The problem was Trump’s snide remarks about immigrants: “When Mexico sends its people, they’re not sending their best. They’re not sending you. They’re not sending you. They’re sending people that have lots of problems and they’re bringing those problems with us. [sic] They’re bringing drugs. They’re bringing crime. They’re rapists. And some, I assume, are good people.”

Asked if Trump’s sudden popularity was sustainable, then-U.S. Sen. John McCain said, “I don’t think so. I just disagree with his comments about the, quote, Mexicans.”

But Trump would catch fire nationally and many of our local populists, such as Ward and later Lake, would ride his coattails.

That was then.

Trump today is twice impeached and fired after only after one term in office. He’s accused of provoking a riot at the U.S. Capitol. He may be angling for another run for president, but Republicans are growing colder by the day to him and his schemes to reverse the last election.

National populism that went up like a rocket, is now in descent. Soon the Kari Lakes and Kelli Wards will ride that fuselage earthward, no doubt to the thrum of “When Johnny Comes Marching Home.”

Georgia tells us it might all be coming to an end

Ward may, as she says, be straightening out the old-school Republicans, “doing everything I can to kick their butts.”

But last week they kicked hers.

In Georgia, a state long considered a peer to Arizona because of its demographic similarities, the old-school Republicans stomped Trump candidates for governor, secretary of state and attorney general.
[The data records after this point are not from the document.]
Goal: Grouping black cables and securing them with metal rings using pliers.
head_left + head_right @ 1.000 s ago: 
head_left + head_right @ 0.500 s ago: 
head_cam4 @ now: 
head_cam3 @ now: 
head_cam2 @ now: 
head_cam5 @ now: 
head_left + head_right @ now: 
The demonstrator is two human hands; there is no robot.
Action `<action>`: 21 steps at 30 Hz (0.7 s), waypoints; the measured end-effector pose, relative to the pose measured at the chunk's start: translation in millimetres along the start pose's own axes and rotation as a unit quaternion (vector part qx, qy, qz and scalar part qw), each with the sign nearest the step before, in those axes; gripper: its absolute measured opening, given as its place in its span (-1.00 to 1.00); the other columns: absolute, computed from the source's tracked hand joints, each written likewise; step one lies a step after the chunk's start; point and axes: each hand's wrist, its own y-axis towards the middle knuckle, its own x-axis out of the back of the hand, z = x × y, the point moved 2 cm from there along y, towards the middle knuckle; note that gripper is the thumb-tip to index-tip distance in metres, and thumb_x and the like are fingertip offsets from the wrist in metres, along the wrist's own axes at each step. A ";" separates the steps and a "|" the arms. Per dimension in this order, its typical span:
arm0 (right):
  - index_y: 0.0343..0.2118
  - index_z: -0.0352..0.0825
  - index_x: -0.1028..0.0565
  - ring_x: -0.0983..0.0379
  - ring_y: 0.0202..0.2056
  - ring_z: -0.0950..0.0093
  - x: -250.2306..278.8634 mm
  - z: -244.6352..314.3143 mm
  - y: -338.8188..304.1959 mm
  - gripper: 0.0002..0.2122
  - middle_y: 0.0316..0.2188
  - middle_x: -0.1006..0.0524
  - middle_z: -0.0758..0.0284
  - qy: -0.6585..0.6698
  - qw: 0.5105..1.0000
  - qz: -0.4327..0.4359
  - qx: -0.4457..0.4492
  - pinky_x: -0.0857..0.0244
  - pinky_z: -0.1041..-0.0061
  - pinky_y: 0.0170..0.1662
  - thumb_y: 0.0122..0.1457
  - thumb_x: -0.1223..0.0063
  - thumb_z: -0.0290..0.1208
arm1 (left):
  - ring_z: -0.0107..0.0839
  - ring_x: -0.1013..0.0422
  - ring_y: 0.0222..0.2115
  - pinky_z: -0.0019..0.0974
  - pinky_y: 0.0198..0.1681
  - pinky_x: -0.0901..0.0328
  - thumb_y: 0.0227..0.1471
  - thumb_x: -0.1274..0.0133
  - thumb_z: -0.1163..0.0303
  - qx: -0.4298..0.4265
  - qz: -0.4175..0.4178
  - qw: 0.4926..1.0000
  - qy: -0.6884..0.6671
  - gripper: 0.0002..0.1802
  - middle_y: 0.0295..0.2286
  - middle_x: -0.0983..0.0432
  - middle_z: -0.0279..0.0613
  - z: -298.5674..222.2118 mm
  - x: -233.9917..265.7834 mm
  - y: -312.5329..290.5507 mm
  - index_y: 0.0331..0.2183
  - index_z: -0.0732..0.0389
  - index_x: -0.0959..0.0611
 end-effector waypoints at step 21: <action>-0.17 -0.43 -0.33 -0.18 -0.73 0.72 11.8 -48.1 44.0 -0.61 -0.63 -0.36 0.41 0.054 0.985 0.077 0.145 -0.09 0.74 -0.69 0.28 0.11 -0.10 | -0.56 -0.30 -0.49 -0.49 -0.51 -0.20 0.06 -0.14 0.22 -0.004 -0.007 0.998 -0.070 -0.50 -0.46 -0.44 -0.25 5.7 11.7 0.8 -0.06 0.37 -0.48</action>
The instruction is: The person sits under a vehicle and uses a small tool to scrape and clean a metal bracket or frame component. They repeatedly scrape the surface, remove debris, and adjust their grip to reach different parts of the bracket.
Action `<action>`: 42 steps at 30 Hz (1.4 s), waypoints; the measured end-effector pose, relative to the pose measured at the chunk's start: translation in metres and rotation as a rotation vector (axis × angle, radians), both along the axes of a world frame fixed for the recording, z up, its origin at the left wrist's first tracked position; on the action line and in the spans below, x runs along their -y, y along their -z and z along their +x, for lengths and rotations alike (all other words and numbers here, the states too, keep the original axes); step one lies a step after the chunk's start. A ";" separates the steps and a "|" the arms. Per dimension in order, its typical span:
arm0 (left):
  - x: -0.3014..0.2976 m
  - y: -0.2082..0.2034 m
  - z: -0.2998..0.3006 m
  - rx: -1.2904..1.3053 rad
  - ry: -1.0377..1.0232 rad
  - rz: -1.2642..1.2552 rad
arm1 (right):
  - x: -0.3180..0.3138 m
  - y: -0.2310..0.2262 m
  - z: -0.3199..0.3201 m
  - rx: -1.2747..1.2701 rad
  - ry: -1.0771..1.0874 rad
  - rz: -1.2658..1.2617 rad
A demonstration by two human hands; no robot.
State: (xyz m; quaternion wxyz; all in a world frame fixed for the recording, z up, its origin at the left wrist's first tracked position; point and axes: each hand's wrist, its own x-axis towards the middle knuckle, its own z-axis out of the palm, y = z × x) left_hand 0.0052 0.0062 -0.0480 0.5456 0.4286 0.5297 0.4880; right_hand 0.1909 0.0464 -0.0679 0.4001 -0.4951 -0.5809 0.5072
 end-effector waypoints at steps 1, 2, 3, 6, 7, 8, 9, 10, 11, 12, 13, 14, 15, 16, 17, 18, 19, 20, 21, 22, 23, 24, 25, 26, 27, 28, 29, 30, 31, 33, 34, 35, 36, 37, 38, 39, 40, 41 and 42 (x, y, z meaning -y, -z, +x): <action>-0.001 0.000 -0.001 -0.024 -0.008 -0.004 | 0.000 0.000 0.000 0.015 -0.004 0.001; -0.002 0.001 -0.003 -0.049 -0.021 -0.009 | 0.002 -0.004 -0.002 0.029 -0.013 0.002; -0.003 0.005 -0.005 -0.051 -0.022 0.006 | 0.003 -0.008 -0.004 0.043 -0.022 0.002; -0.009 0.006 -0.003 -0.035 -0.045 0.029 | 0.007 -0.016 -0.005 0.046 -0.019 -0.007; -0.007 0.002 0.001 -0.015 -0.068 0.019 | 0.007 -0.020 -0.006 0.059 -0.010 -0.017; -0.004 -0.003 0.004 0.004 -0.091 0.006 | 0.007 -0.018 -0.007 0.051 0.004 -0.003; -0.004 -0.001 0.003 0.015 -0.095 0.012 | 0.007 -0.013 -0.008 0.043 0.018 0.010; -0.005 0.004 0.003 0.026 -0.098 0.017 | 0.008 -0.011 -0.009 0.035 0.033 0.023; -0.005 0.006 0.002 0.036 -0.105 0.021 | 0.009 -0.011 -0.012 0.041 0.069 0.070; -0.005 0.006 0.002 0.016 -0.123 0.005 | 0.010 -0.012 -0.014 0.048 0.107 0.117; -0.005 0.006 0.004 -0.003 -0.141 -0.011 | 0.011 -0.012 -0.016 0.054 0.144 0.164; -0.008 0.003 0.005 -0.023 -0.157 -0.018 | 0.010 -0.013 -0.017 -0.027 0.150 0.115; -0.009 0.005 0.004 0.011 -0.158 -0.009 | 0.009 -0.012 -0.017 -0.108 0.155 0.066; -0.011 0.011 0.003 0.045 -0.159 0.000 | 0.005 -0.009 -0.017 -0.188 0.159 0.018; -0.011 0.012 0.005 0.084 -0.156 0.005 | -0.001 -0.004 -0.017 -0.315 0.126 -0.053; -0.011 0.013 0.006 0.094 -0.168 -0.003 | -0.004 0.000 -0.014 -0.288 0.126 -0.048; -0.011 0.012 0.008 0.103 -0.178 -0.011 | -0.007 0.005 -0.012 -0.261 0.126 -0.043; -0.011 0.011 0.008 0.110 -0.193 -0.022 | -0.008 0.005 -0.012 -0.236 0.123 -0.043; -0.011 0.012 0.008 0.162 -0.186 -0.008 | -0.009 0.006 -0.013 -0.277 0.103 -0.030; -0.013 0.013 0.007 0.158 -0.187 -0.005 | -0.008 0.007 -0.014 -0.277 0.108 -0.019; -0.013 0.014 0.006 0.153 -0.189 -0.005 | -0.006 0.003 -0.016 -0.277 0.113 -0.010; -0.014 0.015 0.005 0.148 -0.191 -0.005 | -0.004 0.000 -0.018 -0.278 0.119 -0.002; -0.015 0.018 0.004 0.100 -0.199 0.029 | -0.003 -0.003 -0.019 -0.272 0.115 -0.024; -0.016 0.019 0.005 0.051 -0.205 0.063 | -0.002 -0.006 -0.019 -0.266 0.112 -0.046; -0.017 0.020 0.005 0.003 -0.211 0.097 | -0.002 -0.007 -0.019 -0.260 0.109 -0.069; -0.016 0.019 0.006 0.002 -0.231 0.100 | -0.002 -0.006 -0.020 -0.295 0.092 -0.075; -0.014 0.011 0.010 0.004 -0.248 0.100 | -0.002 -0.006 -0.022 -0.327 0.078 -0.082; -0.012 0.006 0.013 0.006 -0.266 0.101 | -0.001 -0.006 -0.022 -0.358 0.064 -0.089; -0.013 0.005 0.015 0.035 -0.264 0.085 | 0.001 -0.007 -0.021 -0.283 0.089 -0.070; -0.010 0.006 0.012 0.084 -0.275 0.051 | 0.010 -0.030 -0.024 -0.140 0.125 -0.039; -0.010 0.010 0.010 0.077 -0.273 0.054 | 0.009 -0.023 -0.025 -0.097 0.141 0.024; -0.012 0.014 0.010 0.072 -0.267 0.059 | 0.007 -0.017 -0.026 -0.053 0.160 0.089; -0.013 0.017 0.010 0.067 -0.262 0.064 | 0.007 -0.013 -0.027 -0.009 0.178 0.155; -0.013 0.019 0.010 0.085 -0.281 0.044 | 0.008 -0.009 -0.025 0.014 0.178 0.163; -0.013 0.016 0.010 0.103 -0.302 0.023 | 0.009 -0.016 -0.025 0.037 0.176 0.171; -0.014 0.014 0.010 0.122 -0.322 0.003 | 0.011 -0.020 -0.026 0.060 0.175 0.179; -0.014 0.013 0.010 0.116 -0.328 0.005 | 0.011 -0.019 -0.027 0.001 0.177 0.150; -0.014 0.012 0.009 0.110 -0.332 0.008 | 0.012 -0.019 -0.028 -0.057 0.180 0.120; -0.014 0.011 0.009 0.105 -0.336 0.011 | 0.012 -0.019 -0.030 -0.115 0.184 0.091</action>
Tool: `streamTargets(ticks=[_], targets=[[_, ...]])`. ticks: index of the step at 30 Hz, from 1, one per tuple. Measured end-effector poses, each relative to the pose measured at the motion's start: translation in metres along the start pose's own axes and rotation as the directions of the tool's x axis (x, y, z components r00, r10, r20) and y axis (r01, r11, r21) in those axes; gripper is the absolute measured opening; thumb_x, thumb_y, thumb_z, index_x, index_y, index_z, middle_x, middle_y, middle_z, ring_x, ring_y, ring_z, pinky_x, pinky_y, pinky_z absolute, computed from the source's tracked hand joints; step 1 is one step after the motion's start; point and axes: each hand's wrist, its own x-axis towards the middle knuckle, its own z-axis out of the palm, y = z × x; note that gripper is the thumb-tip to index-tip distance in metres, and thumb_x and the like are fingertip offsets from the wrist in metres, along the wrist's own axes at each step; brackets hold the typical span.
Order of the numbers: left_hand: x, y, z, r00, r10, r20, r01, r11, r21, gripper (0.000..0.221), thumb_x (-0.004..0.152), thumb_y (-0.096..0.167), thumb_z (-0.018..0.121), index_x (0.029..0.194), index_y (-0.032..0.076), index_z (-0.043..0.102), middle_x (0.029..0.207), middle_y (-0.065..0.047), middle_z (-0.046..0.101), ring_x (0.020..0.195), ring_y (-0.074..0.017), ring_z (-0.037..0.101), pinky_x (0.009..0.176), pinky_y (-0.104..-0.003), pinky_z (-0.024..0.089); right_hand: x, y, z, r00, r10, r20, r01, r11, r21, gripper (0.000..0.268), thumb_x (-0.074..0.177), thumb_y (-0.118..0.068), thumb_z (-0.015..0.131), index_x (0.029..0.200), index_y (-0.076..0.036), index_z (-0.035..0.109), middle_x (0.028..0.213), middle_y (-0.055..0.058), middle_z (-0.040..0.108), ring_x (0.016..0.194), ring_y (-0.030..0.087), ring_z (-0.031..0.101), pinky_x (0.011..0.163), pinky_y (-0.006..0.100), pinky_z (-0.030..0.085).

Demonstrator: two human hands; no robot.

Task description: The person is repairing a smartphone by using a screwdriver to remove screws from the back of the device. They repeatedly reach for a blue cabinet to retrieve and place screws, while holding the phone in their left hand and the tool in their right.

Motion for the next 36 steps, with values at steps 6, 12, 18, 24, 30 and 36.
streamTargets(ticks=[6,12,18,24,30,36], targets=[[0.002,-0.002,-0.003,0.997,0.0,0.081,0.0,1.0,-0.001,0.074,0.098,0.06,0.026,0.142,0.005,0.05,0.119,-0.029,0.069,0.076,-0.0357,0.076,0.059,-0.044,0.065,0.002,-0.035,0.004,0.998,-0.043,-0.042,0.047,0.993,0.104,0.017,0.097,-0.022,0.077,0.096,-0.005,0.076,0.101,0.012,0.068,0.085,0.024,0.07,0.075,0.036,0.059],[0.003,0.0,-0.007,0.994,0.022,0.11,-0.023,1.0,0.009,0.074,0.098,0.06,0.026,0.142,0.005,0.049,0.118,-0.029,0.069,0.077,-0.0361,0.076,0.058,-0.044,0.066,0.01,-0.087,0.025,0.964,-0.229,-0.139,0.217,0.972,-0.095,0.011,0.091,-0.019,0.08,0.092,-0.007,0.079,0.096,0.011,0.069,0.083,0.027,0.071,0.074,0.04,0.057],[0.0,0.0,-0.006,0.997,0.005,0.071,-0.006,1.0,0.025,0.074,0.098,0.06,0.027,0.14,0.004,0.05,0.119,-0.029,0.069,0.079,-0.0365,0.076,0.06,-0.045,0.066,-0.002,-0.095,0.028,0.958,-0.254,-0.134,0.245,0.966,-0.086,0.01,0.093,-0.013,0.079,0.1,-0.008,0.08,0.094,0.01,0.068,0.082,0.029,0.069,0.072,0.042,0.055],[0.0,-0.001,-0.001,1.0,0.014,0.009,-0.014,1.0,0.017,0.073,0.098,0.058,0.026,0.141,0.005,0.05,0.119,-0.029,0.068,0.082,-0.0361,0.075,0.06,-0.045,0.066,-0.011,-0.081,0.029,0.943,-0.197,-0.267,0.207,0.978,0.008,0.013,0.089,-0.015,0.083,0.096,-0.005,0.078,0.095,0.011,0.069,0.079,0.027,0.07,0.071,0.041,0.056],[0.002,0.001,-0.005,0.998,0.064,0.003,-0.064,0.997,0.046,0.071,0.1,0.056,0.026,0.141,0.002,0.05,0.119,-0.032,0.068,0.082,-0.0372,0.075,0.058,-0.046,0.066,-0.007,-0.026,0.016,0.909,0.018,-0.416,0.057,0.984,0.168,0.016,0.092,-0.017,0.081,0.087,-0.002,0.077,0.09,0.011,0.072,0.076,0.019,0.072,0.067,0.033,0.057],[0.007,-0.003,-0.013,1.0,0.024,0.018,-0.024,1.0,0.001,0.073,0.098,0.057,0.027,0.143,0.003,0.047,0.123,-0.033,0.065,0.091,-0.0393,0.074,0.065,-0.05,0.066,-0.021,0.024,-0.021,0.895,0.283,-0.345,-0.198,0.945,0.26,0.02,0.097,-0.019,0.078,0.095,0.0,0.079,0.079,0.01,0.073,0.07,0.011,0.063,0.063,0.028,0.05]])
Brian Kemp won his primary for Georgia governor, beating Trump errand boy David Perdue by 52 points.

That’s not a landslide. That’s a collision of planets, an exploding ball of flame that can still be seen through the drapes at Mar-a-Lago.

If you’ve been buying what the Arizona GOP televangelists have been selling, this might be a good time to short.

As one Georgia Republican who voted Brian Kemp over Trump's David Perdue told The New York Times last week:

“The people who are supporting Perdue are living in the past. I want to live in the future.”